_What is needed_: Emit a verbatim copy of the lines running from the line with "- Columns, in" through the end of the material below.

_Exercise data_:
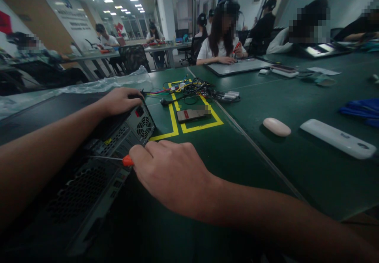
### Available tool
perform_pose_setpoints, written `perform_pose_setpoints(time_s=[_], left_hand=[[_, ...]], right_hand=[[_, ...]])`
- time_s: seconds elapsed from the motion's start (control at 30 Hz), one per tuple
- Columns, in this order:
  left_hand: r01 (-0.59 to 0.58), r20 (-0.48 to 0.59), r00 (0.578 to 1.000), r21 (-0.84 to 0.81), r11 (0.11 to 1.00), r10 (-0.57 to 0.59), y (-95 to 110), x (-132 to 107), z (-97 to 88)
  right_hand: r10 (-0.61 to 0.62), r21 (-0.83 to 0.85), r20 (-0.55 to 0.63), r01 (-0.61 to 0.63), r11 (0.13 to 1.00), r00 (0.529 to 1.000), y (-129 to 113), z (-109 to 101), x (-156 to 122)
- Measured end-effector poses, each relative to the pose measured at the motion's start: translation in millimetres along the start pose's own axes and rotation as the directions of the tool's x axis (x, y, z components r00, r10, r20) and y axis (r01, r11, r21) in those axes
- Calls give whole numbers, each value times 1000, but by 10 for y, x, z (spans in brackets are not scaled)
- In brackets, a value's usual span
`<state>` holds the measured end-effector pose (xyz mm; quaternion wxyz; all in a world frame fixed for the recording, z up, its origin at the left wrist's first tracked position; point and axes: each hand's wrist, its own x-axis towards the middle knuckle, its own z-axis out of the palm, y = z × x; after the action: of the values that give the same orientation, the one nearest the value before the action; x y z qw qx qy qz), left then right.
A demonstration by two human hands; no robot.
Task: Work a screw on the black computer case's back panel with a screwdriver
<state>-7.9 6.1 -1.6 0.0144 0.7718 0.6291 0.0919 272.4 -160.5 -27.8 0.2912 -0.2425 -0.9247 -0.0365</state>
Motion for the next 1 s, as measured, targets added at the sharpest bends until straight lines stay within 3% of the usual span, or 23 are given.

_Worked solution_:
- Columns, in this order:
  left_hand: r01 (-0.59 to 0.58), r20 (-0.48 to 0.59), r00 (0.578 to 1.000), r21 (-0.84 to 0.81), r11 (0.11 to 1.00), r10 (-0.57 to 0.59), y (-95 to 110), x (-132 to 107), z (-97 to 88)
  right_hand: r10 (-0.61 to 0.62), r21 (-0.83 to 0.85), r20 (-0.55 to 0.63), r01 (-0.61 to 0.63), r11 (0.13 to 1.00), r00 (0.529 to 1.000), y (-129 to 113), z (-109 to 101), x (-156 to 122)
- Measured end-effector poses, each relative to the pose measured at the motion's start: translation in millimetres along the start pose's own axes and rotation as the directions of the tool's x axis (x, y, z components r00, r10, r20) and y axis (r01, r11, r21) in those axes
- Calls give whole numbers, each value times 1000, but by 10 for y, x, z (spans in brackets are not scaled)
- In brackets, a value's usual span
`<state>` holds the measured end-effector pose (xyz mm; quaternion wxyz; all in a world frame fixed for the recording, z up, its origin at the left wrist's first tracked position; point and axes: each hand's wrist, its own x-axis towards the middle knuckle, its own z-axis out of the palm, y = z × x; after the action: of the values that give the same orientation, the one nearest the value before the action; x y z qw qx qy qz), left then right.
A demonstration by two human hands; no robot.
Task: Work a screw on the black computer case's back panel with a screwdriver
<state>-7.9 6.1 -1.6 0.0144 0.7718 0.6291 0.0919 272.4 -160.5 -27.8 0.2912 -0.2425 -0.9247 -0.0365</state>
Motion for the next 1 s, as measured, targets added at the sharpest bends until straight lines stay within 3% of the usual span, or 23 are given.

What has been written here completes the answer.